Task details:
Every line of the material is to be returned verbatim. Pictures stay out.

Material for the task:
-=-=-=-=-

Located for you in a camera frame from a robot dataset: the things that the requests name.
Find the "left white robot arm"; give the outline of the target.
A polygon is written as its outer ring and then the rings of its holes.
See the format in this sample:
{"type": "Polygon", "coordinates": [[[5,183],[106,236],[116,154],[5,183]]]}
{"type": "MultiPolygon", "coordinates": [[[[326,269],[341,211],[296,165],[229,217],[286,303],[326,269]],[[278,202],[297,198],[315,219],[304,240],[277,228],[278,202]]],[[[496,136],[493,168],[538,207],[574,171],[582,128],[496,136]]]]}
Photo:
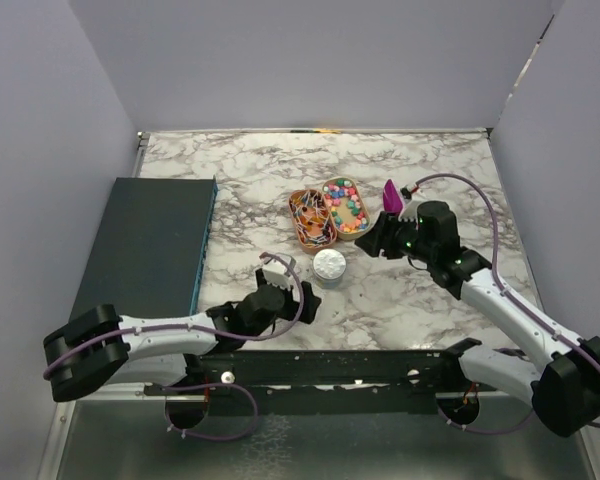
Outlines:
{"type": "Polygon", "coordinates": [[[43,340],[43,377],[53,400],[77,400],[116,383],[169,384],[190,394],[201,371],[187,356],[231,353],[247,342],[276,338],[287,331],[268,330],[278,320],[288,328],[315,320],[322,300],[310,282],[291,274],[275,279],[265,268],[257,270],[256,281],[243,300],[187,317],[135,318],[111,304],[85,312],[43,340]]]}

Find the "clear glass jar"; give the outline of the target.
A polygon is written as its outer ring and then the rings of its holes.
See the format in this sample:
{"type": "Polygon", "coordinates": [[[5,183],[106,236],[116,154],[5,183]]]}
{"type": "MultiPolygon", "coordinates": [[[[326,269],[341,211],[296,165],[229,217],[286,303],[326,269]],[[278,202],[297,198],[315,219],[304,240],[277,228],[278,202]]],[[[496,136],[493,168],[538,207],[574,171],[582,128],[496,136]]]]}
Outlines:
{"type": "Polygon", "coordinates": [[[323,277],[321,275],[315,275],[314,279],[321,288],[334,289],[334,288],[337,288],[342,283],[343,276],[327,278],[327,277],[323,277]]]}

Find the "pink tray of lollipops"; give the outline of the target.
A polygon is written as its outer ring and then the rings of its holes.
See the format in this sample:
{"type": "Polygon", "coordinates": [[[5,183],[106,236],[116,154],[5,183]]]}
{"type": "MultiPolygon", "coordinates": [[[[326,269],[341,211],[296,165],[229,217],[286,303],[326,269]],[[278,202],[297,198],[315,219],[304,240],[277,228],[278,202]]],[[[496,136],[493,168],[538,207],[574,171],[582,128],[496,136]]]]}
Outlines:
{"type": "Polygon", "coordinates": [[[336,226],[320,190],[296,190],[289,195],[287,204],[296,237],[305,253],[314,255],[336,242],[336,226]]]}

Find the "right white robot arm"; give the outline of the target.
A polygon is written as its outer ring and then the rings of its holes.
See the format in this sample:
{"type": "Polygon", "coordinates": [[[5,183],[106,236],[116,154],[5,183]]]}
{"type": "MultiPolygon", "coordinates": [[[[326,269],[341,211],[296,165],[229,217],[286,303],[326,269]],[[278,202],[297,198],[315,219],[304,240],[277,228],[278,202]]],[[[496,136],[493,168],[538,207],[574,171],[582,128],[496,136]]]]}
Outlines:
{"type": "Polygon", "coordinates": [[[440,365],[447,389],[491,386],[529,405],[561,437],[600,417],[600,338],[583,339],[506,285],[494,264],[462,246],[447,203],[419,202],[408,217],[382,212],[355,244],[370,257],[424,263],[435,284],[487,317],[526,356],[472,345],[440,365]]]}

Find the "tan tray of star candies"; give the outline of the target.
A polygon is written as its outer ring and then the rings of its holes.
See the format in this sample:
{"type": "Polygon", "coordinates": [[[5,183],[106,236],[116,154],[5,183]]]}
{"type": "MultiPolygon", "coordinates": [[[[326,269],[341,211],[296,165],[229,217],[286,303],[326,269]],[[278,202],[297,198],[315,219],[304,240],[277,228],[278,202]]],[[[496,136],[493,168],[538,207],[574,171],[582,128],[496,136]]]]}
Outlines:
{"type": "Polygon", "coordinates": [[[353,179],[332,178],[323,183],[322,191],[340,240],[353,241],[370,229],[371,216],[353,179]]]}

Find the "silver jar lid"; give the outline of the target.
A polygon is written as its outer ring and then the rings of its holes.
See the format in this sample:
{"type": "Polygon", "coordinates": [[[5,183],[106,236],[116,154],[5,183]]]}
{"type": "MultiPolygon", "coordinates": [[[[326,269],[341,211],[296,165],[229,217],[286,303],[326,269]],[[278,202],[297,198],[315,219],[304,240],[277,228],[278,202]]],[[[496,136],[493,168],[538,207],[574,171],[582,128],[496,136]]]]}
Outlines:
{"type": "Polygon", "coordinates": [[[334,249],[319,251],[312,261],[314,273],[323,280],[337,280],[346,270],[346,259],[342,253],[334,249]]]}

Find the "purple plastic scoop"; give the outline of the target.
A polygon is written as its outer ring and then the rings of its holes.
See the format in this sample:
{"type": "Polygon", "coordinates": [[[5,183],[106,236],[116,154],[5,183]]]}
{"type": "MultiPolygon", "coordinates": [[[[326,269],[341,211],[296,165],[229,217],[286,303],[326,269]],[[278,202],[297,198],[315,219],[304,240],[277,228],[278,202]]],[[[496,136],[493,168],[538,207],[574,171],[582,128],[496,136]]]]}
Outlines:
{"type": "Polygon", "coordinates": [[[389,214],[400,214],[404,208],[404,199],[394,182],[385,182],[382,193],[383,210],[389,214]]]}

-=-=-=-=-

Task answer:
Located for you in a camera frame from a robot dataset: the things that the requests name.
Find the "left white robot arm"; give the outline of the target.
A polygon is written as its outer ring and then the rings of its holes.
See the format in this sample:
{"type": "Polygon", "coordinates": [[[5,183],[106,236],[116,154],[5,183]]]}
{"type": "MultiPolygon", "coordinates": [[[[326,269],[341,211],[296,165],[229,217],[286,303],[326,269]],[[278,202],[297,198],[315,219],[304,240],[277,228],[278,202]]],[[[496,136],[493,168],[538,207],[574,171],[582,128],[496,136]]]]}
Photo:
Outlines:
{"type": "Polygon", "coordinates": [[[43,340],[43,377],[53,400],[77,400],[116,383],[169,384],[190,394],[201,371],[187,356],[231,353],[247,342],[276,338],[287,331],[268,330],[278,320],[288,328],[315,320],[322,300],[310,282],[291,274],[275,279],[265,268],[257,270],[256,281],[243,300],[187,317],[135,318],[111,304],[85,312],[43,340]]]}

Find the "clear glass jar"; give the outline of the target.
A polygon is written as its outer ring and then the rings of its holes.
See the format in this sample:
{"type": "Polygon", "coordinates": [[[5,183],[106,236],[116,154],[5,183]]]}
{"type": "MultiPolygon", "coordinates": [[[[326,269],[341,211],[296,165],[229,217],[286,303],[326,269]],[[278,202],[297,198],[315,219],[304,240],[277,228],[278,202]]],[[[496,136],[493,168],[538,207],[574,171],[582,128],[496,136]]]]}
Outlines:
{"type": "Polygon", "coordinates": [[[323,277],[321,275],[315,275],[314,279],[321,288],[334,289],[334,288],[337,288],[342,283],[343,276],[327,278],[327,277],[323,277]]]}

Find the "pink tray of lollipops"; give the outline of the target.
A polygon is written as its outer ring and then the rings of its holes.
See the format in this sample:
{"type": "Polygon", "coordinates": [[[5,183],[106,236],[116,154],[5,183]]]}
{"type": "MultiPolygon", "coordinates": [[[[326,269],[341,211],[296,165],[229,217],[286,303],[326,269]],[[278,202],[297,198],[315,219],[304,240],[277,228],[278,202]]],[[[496,136],[493,168],[538,207],[574,171],[582,128],[496,136]]]]}
Outlines:
{"type": "Polygon", "coordinates": [[[336,226],[320,190],[296,190],[289,195],[287,204],[296,237],[305,253],[314,255],[336,242],[336,226]]]}

Find the "right white robot arm"; give the outline of the target.
A polygon is written as its outer ring and then the rings of its holes.
See the format in this sample:
{"type": "Polygon", "coordinates": [[[5,183],[106,236],[116,154],[5,183]]]}
{"type": "MultiPolygon", "coordinates": [[[[326,269],[341,211],[296,165],[229,217],[286,303],[326,269]],[[278,202],[297,198],[315,219],[304,240],[277,228],[278,202]]],[[[496,136],[493,168],[538,207],[574,171],[582,128],[496,136]]]]}
Outlines:
{"type": "Polygon", "coordinates": [[[440,365],[447,389],[491,386],[529,405],[561,437],[600,417],[600,338],[583,339],[506,285],[494,264],[462,246],[447,203],[419,202],[408,217],[382,212],[355,244],[370,257],[424,263],[435,284],[487,317],[526,356],[472,345],[440,365]]]}

Find the "tan tray of star candies"; give the outline of the target.
A polygon is written as its outer ring and then the rings of its holes.
See the format in this sample:
{"type": "Polygon", "coordinates": [[[5,183],[106,236],[116,154],[5,183]]]}
{"type": "MultiPolygon", "coordinates": [[[[326,269],[341,211],[296,165],[229,217],[286,303],[326,269]],[[278,202],[297,198],[315,219],[304,240],[277,228],[278,202]]],[[[496,136],[493,168],[538,207],[574,171],[582,128],[496,136]]]]}
Outlines:
{"type": "Polygon", "coordinates": [[[353,179],[332,178],[323,183],[322,191],[340,240],[353,241],[370,229],[371,216],[353,179]]]}

Find the "silver jar lid"; give the outline of the target.
A polygon is written as its outer ring and then the rings of its holes.
See the format in this sample:
{"type": "Polygon", "coordinates": [[[5,183],[106,236],[116,154],[5,183]]]}
{"type": "MultiPolygon", "coordinates": [[[[326,269],[341,211],[296,165],[229,217],[286,303],[326,269]],[[278,202],[297,198],[315,219],[304,240],[277,228],[278,202]]],[[[496,136],[493,168],[538,207],[574,171],[582,128],[496,136]]]]}
Outlines:
{"type": "Polygon", "coordinates": [[[334,249],[319,251],[312,261],[314,273],[323,280],[337,280],[346,270],[346,259],[342,253],[334,249]]]}

Find the "purple plastic scoop"; give the outline of the target.
A polygon is written as its outer ring and then the rings of its holes.
See the format in this sample:
{"type": "Polygon", "coordinates": [[[5,183],[106,236],[116,154],[5,183]]]}
{"type": "MultiPolygon", "coordinates": [[[[326,269],[341,211],[296,165],[229,217],[286,303],[326,269]],[[278,202],[297,198],[315,219],[304,240],[277,228],[278,202]]],[[[496,136],[493,168],[538,207],[574,171],[582,128],[496,136]]]]}
Outlines:
{"type": "Polygon", "coordinates": [[[389,214],[400,214],[404,208],[404,199],[394,182],[385,182],[382,193],[383,210],[389,214]]]}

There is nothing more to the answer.